SUPPLIED ENTRIES:

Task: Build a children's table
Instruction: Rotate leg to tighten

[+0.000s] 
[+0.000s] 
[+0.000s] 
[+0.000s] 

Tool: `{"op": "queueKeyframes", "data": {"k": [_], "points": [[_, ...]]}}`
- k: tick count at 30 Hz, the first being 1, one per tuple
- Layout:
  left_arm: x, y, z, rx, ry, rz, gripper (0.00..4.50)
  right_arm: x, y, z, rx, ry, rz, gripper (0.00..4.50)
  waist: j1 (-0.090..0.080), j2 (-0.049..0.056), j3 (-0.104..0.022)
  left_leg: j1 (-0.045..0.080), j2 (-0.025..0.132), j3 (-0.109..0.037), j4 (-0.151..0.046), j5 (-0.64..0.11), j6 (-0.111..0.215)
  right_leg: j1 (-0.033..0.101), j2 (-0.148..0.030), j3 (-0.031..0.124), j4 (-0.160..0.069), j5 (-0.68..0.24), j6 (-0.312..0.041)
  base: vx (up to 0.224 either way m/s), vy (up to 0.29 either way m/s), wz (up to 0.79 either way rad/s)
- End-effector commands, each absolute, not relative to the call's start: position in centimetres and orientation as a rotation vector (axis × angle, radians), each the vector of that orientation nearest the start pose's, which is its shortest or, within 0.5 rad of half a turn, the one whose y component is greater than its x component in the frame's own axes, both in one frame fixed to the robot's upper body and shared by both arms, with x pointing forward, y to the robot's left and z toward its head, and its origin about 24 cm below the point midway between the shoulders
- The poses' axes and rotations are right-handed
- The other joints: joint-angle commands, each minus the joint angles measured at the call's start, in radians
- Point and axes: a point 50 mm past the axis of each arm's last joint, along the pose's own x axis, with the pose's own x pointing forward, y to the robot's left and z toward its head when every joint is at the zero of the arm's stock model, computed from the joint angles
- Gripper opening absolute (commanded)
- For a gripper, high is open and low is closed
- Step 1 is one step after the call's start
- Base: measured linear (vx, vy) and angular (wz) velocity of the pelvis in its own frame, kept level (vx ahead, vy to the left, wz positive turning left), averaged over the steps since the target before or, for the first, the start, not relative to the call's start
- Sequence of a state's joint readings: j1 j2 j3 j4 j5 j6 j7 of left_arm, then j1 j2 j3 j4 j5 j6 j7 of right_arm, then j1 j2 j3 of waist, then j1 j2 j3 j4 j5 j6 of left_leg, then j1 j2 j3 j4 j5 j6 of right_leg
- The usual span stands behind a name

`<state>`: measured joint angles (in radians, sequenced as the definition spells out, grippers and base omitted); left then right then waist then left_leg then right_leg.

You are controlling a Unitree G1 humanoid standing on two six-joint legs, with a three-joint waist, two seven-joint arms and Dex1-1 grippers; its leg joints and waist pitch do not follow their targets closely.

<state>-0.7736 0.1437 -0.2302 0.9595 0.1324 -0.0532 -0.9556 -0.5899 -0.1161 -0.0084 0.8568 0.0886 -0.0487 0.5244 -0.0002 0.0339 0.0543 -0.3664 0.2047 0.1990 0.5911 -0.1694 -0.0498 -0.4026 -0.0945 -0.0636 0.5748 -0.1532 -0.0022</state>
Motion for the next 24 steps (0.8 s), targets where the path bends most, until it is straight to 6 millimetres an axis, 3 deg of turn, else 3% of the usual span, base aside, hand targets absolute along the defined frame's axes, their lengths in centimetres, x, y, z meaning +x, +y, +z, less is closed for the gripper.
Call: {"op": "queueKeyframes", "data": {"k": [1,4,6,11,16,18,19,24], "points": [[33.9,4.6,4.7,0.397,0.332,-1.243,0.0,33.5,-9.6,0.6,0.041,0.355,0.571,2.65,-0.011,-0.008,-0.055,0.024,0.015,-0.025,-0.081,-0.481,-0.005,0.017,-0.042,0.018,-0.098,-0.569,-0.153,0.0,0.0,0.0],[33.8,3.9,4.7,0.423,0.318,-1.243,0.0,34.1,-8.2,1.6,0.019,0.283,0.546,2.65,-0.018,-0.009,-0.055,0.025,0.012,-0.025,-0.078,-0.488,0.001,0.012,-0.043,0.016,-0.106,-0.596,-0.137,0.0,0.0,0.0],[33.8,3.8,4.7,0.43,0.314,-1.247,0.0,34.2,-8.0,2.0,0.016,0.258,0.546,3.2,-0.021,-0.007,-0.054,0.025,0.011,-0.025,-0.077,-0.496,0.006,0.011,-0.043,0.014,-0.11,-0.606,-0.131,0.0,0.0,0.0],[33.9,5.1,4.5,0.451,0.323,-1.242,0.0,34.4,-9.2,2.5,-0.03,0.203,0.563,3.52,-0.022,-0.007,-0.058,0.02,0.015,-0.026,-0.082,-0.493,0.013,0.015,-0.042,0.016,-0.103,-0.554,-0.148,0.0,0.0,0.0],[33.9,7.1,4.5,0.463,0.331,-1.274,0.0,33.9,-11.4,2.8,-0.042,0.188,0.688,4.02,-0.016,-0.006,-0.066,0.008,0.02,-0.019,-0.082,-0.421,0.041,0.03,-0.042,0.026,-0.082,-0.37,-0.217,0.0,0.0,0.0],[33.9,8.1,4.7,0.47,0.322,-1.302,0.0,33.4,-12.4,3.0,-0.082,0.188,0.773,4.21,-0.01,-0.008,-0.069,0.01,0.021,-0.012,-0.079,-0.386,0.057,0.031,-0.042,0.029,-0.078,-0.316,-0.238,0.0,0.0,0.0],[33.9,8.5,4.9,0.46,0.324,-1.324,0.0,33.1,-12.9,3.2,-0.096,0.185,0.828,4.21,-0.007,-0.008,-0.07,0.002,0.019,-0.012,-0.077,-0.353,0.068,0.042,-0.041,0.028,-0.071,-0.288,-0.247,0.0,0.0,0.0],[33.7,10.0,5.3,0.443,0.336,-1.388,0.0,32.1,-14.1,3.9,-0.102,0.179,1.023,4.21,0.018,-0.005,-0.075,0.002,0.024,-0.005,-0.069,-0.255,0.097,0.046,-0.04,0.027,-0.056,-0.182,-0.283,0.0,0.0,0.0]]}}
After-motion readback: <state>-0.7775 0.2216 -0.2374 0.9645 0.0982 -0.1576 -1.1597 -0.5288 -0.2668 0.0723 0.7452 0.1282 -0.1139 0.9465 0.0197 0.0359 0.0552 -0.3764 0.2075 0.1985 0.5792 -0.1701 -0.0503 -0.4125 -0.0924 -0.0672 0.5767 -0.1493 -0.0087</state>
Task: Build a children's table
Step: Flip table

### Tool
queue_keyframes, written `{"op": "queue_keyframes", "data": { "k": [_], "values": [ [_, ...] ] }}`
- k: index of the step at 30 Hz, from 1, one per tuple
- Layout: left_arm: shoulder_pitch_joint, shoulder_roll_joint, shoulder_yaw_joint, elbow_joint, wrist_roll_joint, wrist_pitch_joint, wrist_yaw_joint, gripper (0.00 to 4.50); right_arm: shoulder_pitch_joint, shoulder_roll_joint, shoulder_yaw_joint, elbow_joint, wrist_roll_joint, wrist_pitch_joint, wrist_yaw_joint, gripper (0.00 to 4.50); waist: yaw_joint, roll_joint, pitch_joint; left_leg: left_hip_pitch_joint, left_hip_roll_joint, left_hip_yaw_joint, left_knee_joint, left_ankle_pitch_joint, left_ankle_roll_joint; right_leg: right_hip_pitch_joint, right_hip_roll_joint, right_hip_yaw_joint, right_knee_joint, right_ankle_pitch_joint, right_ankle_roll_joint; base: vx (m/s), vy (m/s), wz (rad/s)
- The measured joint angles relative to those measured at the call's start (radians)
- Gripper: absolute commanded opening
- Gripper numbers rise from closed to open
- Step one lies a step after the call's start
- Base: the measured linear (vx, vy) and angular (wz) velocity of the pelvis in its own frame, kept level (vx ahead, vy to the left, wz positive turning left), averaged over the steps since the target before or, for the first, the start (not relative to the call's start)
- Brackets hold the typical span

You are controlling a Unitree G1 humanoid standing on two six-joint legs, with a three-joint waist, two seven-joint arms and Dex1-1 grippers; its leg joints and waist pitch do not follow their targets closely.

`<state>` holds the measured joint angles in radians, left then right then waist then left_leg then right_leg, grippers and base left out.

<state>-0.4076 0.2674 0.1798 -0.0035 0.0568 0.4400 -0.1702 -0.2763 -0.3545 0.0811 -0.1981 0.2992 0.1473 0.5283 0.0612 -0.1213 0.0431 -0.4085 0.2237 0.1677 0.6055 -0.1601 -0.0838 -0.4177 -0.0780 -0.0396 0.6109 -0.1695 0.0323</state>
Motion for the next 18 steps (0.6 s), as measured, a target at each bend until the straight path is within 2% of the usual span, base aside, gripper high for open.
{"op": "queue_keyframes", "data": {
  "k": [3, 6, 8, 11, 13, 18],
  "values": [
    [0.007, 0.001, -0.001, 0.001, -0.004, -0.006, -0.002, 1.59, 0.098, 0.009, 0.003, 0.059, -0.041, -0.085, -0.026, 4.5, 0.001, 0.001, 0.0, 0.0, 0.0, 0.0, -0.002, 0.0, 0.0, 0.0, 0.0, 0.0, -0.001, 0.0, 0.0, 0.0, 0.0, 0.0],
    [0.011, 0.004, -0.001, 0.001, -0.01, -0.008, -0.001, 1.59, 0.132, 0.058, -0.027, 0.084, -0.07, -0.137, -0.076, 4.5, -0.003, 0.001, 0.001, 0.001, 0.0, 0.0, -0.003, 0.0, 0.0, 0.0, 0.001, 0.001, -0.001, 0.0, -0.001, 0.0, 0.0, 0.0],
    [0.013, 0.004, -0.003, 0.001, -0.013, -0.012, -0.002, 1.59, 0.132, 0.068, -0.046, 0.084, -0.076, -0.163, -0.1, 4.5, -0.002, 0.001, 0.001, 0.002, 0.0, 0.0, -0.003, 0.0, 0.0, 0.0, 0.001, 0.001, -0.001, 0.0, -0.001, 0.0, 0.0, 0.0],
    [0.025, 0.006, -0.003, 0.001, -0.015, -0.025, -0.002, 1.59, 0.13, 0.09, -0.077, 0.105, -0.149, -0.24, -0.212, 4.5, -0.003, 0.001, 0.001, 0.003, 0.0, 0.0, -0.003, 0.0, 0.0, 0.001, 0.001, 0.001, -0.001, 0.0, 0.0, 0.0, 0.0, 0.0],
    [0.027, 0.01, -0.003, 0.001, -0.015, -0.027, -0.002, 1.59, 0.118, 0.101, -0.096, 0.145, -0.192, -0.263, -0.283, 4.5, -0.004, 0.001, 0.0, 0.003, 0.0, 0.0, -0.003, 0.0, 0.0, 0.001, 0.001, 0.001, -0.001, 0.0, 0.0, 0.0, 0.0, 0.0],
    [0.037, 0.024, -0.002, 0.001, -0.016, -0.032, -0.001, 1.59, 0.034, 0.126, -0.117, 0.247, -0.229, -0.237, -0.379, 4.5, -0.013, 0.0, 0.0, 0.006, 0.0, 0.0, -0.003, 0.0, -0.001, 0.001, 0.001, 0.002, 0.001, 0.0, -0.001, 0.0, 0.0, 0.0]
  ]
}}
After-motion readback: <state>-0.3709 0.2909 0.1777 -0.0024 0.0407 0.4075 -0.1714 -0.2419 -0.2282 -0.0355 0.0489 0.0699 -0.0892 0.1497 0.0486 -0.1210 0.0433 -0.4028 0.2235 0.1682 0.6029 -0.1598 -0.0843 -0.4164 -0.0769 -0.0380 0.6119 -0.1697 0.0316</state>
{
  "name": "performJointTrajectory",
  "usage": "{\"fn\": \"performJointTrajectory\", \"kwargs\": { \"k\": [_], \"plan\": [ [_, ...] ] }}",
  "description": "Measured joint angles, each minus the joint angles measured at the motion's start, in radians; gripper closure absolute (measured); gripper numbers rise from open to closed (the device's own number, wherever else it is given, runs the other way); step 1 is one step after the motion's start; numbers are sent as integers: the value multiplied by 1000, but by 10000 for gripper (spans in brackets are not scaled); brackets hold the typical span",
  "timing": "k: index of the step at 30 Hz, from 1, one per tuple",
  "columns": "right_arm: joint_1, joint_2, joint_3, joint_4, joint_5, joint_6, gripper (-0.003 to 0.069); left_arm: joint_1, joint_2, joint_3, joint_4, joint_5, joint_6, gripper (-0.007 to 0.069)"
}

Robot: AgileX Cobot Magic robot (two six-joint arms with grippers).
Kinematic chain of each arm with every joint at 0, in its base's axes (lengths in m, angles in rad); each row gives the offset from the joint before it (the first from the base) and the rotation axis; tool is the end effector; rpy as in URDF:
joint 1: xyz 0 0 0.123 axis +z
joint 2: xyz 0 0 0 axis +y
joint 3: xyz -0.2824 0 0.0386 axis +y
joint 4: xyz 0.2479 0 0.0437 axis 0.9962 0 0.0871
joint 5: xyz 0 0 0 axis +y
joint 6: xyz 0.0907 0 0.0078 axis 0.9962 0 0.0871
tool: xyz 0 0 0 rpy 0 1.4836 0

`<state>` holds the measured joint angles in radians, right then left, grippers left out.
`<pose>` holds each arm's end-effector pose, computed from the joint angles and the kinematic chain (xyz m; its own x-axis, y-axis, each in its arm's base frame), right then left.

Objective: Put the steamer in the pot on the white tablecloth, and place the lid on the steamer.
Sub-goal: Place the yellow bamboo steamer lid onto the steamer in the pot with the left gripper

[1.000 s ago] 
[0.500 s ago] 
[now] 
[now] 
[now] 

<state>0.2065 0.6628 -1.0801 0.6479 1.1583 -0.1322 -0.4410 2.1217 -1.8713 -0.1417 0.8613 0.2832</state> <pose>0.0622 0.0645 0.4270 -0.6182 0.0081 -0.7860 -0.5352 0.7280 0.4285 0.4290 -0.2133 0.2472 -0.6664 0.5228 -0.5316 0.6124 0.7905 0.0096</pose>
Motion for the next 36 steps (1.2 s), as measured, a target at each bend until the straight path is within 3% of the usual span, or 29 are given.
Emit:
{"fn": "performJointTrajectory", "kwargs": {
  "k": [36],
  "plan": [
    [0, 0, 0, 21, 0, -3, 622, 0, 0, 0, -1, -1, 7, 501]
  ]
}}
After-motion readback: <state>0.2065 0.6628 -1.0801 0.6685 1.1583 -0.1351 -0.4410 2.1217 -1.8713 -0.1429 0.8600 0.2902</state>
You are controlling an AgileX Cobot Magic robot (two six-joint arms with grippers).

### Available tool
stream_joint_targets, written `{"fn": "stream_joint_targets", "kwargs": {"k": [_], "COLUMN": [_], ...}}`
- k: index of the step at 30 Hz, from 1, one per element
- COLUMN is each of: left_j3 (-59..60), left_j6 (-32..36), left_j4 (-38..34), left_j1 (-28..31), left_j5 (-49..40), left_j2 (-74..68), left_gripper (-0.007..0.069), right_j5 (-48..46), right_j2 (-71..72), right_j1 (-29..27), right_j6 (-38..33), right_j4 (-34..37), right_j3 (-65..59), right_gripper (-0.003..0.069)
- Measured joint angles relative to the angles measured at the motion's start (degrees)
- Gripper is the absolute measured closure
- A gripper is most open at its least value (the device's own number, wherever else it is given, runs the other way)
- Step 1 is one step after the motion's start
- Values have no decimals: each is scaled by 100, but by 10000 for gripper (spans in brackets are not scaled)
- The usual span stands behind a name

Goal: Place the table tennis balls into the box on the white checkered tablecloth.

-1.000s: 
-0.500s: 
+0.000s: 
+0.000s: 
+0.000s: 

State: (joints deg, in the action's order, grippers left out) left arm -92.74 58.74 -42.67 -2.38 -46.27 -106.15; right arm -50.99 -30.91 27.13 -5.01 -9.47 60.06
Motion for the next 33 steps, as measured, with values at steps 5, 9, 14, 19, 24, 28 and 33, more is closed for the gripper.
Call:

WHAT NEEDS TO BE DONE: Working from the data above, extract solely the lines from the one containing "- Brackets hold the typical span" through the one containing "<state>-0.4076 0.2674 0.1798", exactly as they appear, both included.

RESPONSE:
- Brackets hold the typical span

You are controlling a Unitree G1 humanoid standing on two six-joint legs, with a three-joint waist, two seven-joint arms and Dex1-1 grippers; its leg joints and waist pitch do not follow their targets closely.

`<state>` holds the measured joint angles in radians, left then right then waist then left_leg then right_leg, grippers and base left out.

<state>-0.4076 0.2674 0.1798 -0.0035 0.0568 0.4400 -0.1702 -0.2763 -0.3545 0.0811 -0.1981 0.2992 0.1473 0.5283 0.0612 -0.1213 0.0431 -0.4085 0.2237 0.1677 0.6055 -0.1601 -0.0838 -0.4177 -0.0780 -0.0396 0.6109 -0.1695 0.0323</state>

The answer given here is complete.